#### What you have to do
Restate the whole listing exactly, leaving nothing out.

:: Task data

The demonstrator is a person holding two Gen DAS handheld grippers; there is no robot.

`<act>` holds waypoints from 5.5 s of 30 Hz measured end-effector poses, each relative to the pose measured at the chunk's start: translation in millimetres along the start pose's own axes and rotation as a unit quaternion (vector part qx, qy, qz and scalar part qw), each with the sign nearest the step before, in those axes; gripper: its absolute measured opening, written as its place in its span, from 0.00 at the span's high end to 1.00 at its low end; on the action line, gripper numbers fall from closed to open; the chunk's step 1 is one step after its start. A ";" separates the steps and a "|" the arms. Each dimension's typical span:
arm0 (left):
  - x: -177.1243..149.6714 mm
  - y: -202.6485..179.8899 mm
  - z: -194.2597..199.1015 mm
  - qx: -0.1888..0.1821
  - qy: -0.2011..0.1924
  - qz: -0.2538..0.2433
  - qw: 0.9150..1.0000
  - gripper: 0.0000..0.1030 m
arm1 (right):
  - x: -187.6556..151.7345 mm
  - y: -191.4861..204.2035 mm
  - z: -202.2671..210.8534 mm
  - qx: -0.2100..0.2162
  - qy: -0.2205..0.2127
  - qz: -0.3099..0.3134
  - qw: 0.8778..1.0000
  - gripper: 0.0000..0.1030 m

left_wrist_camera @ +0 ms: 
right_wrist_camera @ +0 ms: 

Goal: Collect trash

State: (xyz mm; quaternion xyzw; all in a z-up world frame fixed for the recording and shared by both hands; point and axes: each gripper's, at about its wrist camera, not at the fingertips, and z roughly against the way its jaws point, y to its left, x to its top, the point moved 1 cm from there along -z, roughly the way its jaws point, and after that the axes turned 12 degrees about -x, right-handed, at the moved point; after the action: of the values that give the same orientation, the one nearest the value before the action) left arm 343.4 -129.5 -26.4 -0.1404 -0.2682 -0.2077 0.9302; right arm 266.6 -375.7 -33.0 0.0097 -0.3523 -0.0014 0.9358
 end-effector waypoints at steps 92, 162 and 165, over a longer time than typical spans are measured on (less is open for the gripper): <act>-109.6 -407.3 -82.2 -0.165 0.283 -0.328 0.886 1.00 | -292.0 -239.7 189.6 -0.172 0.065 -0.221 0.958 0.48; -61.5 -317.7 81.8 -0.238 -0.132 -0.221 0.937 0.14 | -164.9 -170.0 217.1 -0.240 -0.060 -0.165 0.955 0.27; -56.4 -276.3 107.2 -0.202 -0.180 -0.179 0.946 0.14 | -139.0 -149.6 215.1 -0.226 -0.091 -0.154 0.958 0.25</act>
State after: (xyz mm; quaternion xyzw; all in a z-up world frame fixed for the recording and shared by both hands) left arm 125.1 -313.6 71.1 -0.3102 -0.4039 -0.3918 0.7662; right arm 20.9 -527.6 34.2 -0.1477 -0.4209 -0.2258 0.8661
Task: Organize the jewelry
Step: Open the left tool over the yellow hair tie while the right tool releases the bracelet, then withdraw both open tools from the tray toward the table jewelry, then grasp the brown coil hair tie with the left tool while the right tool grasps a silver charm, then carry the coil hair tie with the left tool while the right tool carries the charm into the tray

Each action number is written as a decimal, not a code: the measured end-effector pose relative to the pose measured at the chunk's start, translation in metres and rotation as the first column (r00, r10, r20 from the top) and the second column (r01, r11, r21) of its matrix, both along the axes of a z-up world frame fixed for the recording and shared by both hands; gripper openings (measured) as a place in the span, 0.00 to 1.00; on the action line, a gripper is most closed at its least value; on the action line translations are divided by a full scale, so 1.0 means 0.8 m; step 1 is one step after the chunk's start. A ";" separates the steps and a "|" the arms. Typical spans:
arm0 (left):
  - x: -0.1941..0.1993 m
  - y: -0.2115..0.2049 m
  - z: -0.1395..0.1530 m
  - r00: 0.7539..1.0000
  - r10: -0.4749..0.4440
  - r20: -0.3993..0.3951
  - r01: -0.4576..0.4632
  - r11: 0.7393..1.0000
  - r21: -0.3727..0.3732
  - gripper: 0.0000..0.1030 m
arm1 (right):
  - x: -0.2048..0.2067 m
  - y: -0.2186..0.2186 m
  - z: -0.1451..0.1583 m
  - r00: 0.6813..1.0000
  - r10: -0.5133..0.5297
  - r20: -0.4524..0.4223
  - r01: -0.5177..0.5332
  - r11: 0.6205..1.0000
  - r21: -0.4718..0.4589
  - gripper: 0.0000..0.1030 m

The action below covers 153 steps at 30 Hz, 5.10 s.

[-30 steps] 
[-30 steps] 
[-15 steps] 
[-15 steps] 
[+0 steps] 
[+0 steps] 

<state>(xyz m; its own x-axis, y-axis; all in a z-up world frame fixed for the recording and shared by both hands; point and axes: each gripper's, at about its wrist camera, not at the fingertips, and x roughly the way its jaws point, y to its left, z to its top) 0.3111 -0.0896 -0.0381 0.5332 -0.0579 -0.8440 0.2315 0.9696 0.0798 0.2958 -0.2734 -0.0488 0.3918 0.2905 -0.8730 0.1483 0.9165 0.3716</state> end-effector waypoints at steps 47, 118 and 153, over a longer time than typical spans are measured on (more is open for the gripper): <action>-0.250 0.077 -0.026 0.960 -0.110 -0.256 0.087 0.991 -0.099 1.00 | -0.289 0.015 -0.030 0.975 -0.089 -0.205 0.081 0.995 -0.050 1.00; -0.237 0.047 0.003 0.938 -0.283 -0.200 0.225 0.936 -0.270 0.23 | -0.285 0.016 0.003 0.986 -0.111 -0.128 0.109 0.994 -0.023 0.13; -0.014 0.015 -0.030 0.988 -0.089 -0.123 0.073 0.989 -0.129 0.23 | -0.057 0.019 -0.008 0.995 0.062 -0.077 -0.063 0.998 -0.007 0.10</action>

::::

#### Solution to this exercise
The demonstrator is a person holding two Gen DAS handheld grippers; there is no robot.

`<act>` holds waypoints from 5.5 s of 30 Hz measured end-effector poses, each relative to the pose measured at the chunk's start: translation in millimetres along the start pose's own axes and rotation as a unit quaternion (vector part qx, qy, qz and scalar part qw), each with the sign nearest the step before, in those axes; gripper: its absolute measured opening, written as its place in its span, from 0.00 at the span's high end to 1.00 at its low end; on the action line, gripper numbers fall from closed to open; the chunk's step 1 is one step after its start. A ";" separates the steps and a "|" the arms. Each dimension's typical span:
arm0 (left):
  - x: -177.1243..149.6714 mm
  - y: -202.6485..179.8899 mm
  - z: -194.2597..199.1015 mm
  - qx: -0.1888..0.1821
  - qy: -0.2011..0.1924
  - qz: -0.2538..0.2433
  - qw: 0.9150..1.0000
  - gripper: 0.0000..0.1030 m
arm1 (right):
  - x: -187.6556..151.7345 mm
  - y: -191.4861..204.2035 mm
  - z: -202.2671..210.8534 mm
  - qx: -0.2100..0.2162
  - qy: -0.2205..0.2127
  - qz: -0.3099..0.3134
  - qw: 0.8778..1.0000
  - gripper: 0.0000..0.1030 m

left_wrist_camera @ +0 ms: 
right_wrist_camera @ +0 ms: 

Goal: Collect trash

State: (xyz mm; quaternion xyzw; all in a z-up world frame fixed for the recording and shared by both hands; point and axes: each gripper's, at about its wrist camera, not at the fingertips, and z roughly against the way its jaws point, y to its left, x to its top, the point moved 1 cm from there along -z, roughly the way its jaws point, and after that the axes turned 12 degrees about -x, right-handed, at the moved point; after the action: of the values that give the same orientation, the one nearest the value before the action) left arm 343.4 -129.5 -26.4 -0.1404 -0.2682 -0.2077 0.9302; right arm 266.6 -375.7 -33.0 0.0097 -0.3523 -0.0014 0.9358
 end-effector waypoints at steps 92, 162 and 165, over a longer time than typical spans are measured on (less is open for the gripper): <act>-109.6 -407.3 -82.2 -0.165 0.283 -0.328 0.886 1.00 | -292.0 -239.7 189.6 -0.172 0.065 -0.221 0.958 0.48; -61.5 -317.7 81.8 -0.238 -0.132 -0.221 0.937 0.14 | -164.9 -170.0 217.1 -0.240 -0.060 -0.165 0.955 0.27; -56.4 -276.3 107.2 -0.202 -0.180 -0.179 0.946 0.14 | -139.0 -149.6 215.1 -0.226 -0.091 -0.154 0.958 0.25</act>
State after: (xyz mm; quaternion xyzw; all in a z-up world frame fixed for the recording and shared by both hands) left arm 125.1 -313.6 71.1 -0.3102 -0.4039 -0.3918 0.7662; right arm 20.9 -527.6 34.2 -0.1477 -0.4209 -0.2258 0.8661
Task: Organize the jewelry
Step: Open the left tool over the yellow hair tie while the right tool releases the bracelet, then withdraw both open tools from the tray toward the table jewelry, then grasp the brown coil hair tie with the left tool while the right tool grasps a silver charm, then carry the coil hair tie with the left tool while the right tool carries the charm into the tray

Each action number is written as a decimal, not a code: the measured end-effector pose relative to the pose measured at the chunk's start, translation in metres and rotation as the first column (r00, r10, r20 from the top) and the second column (r01, r11, r21) of its matrix, both along the axes of a z-up world frame fixed for the recording and shared by both hands; gripper openings (measured) as a place in the span, 0.00 to 1.00; on the action line, a gripper is most closed at its least value; on the action line translations are divided by a full scale, so 1.0 means 0.8 m; step 1 is one step after the chunk's start. A ";" separates the steps and a "|" the arms. Typical spans:
arm0 (left):
  - x: -0.1941..0.1993 m
  - y: -0.2115..0.2049 m
  - z: -0.1395..0.1530 m
  - r00: 0.7539..1.0000
  - r10: -0.4749..0.4440
  - r20: -0.3993..0.3951
  - r01: -0.4576..0.4632
  - r11: 0.7393..1.0000
  - r21: -0.3727..0.3732
  - gripper: 0.0000..0.1030 m
arm1 (right):
  - x: -0.2048..0.2067 m
  - y: -0.2186..0.2186 m
  - z: -0.1451..0.1583 m
  - r00: 0.6813..1.0000
  - r10: -0.5133..0.5297
  - r20: -0.4524..0.4223
  - r01: -0.5177..0.5332
  - r11: 0.6205..1.0000
  - r21: -0.4718..0.4589
  - gripper: 0.0000..0.1030 m

The action below covers 153 steps at 30 Hz, 5.10 s.

[-30 steps] 
[-30 steps] 
[-15 steps] 
[-15 steps] 
[+0 steps] 
[+0 steps] 

<state>(xyz m; its own x-axis, y-axis; all in a z-up world frame fixed for the recording and shared by both hands; point and axes: each gripper's, at about its wrist camera, not at the fingertips, and x roughly the way its jaws point, y to its left, z to its top) 0.3111 -0.0896 -0.0381 0.5332 -0.0579 -0.8440 0.2315 0.9696 0.0798 0.2958 -0.2734 -0.0488 0.3918 0.2905 -0.8730 0.1483 0.9165 0.3716</state> end-effector waypoints at steps 47, 118 and 153, over a longer time than typical spans are measured on (more is open for the gripper): <action>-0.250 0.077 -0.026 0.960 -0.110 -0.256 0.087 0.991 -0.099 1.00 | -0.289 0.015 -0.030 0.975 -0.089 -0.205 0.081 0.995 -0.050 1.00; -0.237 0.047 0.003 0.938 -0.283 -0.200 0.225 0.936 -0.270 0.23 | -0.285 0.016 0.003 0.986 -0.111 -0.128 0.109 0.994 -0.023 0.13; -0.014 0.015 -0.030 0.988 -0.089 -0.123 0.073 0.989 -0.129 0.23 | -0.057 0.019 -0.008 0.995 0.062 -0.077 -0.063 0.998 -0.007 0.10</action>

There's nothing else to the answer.